Health asked whether China was poised to sweep into Afghanistan after the U.S. withdrawal. Rep. Khanna expressed his belief that withdrawal was the correct decision and explained that the U.S., as a pluralistic nation of immigrants, remains strong. Rep. Waltz expressed greater concern about the Taliban and the erosion of rights under their leadership, especially for women. He worried that the U.S. would need to reestablish a presence in Afghanistan, as it did post-withdrawal in Iraq, to deal with terrorist threats. Both congressmen agreed about the need for accountability for mistakes made during the war, during withdrawal, and continuing today. 

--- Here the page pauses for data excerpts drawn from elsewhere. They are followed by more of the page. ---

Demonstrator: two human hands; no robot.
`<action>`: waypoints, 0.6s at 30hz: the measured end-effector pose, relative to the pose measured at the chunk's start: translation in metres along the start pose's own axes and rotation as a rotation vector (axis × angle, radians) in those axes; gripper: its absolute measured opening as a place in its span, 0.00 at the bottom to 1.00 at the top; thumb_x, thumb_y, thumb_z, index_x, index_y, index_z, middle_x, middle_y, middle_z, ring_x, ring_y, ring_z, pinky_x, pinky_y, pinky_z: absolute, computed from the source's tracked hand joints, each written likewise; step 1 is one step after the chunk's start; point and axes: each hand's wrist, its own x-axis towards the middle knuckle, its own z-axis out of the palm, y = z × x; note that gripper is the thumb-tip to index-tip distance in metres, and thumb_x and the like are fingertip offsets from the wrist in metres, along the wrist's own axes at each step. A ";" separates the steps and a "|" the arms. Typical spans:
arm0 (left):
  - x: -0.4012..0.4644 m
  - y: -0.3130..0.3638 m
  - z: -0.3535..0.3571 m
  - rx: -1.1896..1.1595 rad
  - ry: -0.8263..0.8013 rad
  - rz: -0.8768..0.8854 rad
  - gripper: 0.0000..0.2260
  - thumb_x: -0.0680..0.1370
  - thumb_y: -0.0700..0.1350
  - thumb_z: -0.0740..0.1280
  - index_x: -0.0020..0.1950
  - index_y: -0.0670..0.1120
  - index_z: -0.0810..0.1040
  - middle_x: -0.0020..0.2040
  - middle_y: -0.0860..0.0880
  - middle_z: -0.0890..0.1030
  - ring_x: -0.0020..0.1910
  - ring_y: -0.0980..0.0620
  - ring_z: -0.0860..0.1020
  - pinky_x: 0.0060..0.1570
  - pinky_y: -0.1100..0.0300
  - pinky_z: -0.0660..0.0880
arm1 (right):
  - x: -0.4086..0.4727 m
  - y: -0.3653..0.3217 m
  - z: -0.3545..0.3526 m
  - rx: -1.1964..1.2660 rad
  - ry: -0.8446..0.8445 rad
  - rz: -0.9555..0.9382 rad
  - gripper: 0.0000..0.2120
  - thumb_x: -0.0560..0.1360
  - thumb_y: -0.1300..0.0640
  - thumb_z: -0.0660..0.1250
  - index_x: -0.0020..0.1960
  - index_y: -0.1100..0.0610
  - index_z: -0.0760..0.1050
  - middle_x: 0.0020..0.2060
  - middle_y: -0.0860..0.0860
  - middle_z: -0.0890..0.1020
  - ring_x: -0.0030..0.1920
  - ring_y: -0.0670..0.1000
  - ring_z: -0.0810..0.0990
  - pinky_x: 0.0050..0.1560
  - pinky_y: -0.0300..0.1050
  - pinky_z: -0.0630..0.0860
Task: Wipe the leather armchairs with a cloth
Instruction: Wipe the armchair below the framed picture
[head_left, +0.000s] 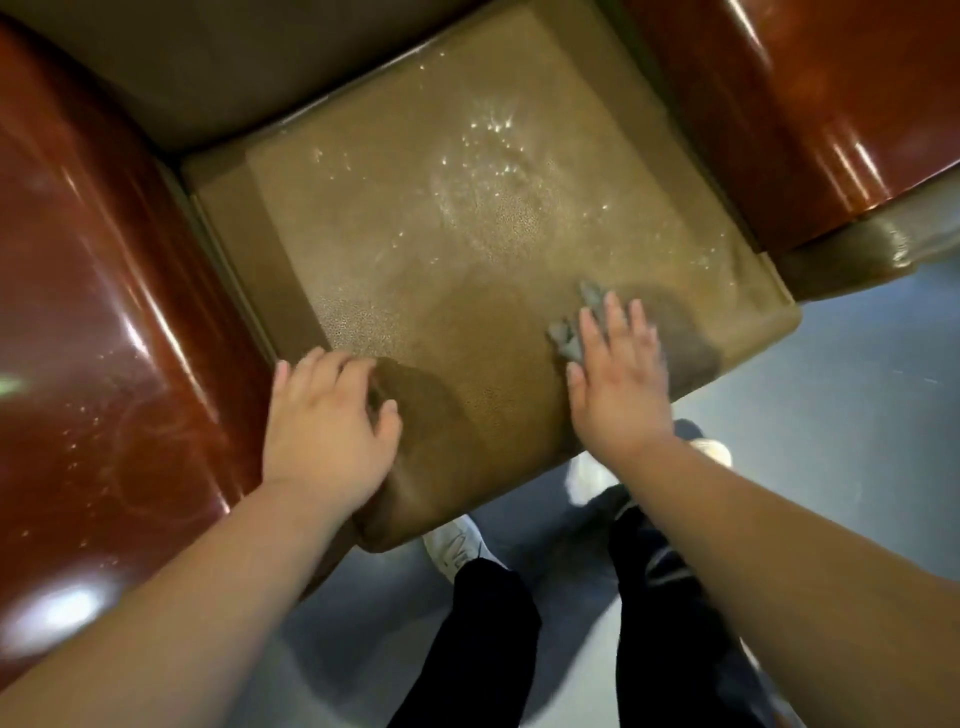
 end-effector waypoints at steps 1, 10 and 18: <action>0.001 0.023 0.014 -0.061 -0.036 -0.003 0.28 0.82 0.59 0.61 0.80 0.50 0.69 0.81 0.45 0.66 0.83 0.43 0.59 0.83 0.40 0.49 | -0.013 -0.015 0.008 0.004 -0.032 -0.131 0.30 0.85 0.44 0.50 0.84 0.53 0.53 0.84 0.55 0.49 0.84 0.59 0.44 0.83 0.58 0.42; 0.019 0.121 0.096 -0.167 0.093 -0.264 0.37 0.82 0.63 0.53 0.85 0.47 0.47 0.86 0.39 0.44 0.85 0.37 0.42 0.82 0.42 0.40 | 0.064 0.110 -0.008 0.064 0.090 -0.067 0.29 0.85 0.46 0.54 0.83 0.55 0.56 0.83 0.55 0.58 0.83 0.57 0.51 0.83 0.57 0.51; 0.045 0.164 0.084 -0.249 0.151 -0.392 0.34 0.82 0.60 0.52 0.86 0.52 0.48 0.87 0.44 0.43 0.85 0.40 0.42 0.80 0.30 0.41 | 0.019 0.082 -0.004 -0.004 -0.080 -0.672 0.29 0.82 0.56 0.62 0.82 0.57 0.62 0.83 0.56 0.59 0.83 0.59 0.56 0.83 0.56 0.51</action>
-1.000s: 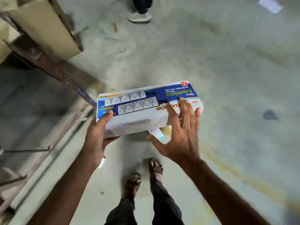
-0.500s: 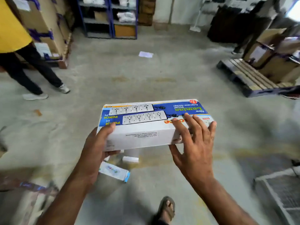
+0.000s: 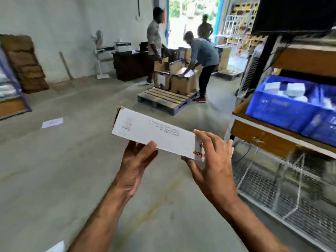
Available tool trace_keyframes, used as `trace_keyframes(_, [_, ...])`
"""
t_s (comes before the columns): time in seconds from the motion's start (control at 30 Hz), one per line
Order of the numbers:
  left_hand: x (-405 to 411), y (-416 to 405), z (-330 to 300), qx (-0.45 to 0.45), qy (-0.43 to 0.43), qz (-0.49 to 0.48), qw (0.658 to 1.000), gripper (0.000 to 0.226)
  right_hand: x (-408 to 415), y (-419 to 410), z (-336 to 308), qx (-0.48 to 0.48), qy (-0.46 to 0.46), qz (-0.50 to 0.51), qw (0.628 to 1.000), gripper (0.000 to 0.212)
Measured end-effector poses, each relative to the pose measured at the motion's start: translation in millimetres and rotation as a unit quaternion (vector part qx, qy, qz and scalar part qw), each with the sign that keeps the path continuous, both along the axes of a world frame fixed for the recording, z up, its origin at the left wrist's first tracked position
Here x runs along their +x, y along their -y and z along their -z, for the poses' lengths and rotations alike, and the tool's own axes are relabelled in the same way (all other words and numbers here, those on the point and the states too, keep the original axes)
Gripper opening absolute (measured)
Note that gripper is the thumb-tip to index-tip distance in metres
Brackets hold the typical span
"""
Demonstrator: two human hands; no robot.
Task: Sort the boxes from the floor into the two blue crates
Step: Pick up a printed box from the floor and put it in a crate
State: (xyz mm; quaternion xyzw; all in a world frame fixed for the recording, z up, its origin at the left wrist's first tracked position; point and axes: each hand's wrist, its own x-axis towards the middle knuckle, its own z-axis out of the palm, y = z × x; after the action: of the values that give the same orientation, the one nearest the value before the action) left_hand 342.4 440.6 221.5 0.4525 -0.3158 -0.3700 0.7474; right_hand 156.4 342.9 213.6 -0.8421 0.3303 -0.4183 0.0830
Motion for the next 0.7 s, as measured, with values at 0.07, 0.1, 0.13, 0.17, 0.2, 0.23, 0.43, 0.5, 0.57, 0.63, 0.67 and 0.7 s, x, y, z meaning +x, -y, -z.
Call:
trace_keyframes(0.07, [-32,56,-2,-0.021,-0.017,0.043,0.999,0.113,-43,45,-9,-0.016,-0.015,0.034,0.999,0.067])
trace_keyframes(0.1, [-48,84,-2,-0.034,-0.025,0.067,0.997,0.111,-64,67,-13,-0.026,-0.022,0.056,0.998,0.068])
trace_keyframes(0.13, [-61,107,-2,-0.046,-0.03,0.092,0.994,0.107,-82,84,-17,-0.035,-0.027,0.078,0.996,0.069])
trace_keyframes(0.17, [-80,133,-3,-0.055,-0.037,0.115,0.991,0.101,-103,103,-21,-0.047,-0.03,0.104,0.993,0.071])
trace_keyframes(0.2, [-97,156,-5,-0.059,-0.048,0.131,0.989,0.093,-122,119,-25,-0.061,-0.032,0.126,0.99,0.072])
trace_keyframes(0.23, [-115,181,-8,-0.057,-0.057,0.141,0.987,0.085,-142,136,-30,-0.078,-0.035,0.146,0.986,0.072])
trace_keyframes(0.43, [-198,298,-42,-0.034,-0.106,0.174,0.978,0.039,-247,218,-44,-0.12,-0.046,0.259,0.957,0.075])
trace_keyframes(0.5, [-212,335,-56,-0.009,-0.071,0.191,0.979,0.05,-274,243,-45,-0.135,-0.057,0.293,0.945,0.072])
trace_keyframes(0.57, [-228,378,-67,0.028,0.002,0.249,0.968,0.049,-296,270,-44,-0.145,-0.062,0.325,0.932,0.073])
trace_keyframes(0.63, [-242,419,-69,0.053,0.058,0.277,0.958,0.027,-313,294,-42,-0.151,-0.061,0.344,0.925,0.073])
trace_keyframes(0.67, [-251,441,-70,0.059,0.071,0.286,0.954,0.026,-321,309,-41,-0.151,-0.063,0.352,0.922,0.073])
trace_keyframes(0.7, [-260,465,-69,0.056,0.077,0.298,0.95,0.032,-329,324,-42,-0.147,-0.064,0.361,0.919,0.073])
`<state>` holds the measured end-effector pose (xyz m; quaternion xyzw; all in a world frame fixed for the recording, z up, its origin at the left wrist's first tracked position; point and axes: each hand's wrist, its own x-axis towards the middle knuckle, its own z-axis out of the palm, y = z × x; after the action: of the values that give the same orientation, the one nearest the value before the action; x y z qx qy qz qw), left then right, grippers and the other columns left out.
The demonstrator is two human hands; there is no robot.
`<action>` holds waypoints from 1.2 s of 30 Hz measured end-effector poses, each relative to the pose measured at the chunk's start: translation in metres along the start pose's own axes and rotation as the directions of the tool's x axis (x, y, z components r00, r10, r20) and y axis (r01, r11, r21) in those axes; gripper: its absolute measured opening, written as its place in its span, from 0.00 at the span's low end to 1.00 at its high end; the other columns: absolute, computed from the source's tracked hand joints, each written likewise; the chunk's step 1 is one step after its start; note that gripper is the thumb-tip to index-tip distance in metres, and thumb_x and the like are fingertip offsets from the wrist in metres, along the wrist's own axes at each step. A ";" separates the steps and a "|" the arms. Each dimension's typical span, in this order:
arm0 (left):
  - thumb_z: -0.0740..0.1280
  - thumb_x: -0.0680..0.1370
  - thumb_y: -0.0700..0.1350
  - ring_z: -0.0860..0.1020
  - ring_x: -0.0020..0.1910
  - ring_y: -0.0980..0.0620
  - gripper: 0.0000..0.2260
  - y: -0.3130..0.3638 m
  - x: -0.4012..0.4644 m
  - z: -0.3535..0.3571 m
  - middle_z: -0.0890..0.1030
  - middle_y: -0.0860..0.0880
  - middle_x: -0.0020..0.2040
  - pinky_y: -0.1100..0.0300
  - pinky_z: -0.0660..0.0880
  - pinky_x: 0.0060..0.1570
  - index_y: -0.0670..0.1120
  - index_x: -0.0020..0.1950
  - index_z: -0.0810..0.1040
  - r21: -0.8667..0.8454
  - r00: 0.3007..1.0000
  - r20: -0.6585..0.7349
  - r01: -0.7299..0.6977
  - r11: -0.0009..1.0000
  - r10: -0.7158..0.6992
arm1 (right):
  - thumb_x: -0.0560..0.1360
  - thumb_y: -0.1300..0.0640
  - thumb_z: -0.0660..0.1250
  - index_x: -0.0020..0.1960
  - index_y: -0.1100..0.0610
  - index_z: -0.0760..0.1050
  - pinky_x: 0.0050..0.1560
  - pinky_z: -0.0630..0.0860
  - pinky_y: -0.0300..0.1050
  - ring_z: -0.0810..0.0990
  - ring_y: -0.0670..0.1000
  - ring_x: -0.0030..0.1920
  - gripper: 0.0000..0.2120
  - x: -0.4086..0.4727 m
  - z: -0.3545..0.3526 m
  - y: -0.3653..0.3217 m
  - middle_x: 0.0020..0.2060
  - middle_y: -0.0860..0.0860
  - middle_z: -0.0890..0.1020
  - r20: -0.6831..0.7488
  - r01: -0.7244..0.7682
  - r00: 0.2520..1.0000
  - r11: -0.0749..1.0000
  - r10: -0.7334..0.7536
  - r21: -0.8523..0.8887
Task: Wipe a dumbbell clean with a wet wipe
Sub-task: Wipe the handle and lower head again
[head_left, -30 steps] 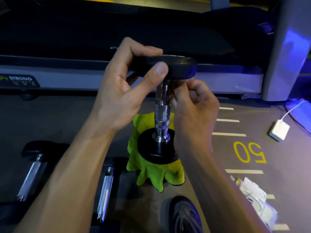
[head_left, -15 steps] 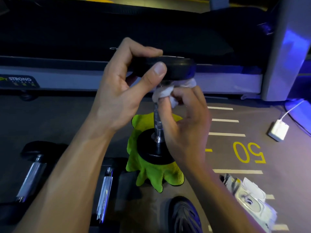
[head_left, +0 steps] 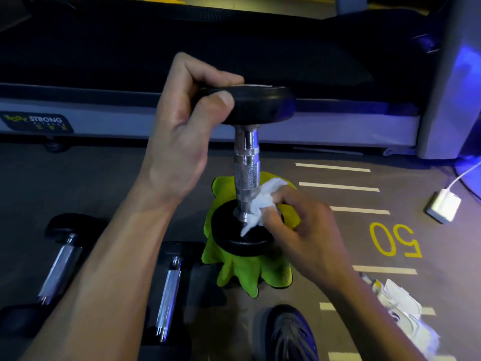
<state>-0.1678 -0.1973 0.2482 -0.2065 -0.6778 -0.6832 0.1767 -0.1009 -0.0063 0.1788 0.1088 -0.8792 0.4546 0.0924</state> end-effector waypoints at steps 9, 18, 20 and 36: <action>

China is our greatest adversary and is on a path—I believe, in President Xi’s own words—to replace the American Dream with the China Dream. We’re going to compete with that by being strong with our alliances.

Rep. Michael Waltz

I think withdrawal was the right decision, and we can now invest that money to make sure we’re winning in science, AI, the space race, synthetic biology, clean technology, and all of the things that are going to make us more competitive than China.

Rep. Ro Khanna

Can I take it that you both support more accountability about what happens next in Afghanistan? There will be further inquiry in Congress.

Ryan Heath

Key takeaways & next steps:

  • The messy withdrawal from Afghanistan has divided U.S. politics, but the actual results in the region are not yet known. 
  • Accountability requires an honest assessment of the mistakes that were made during the conflict, from the Bush Administration through the Biden Administration.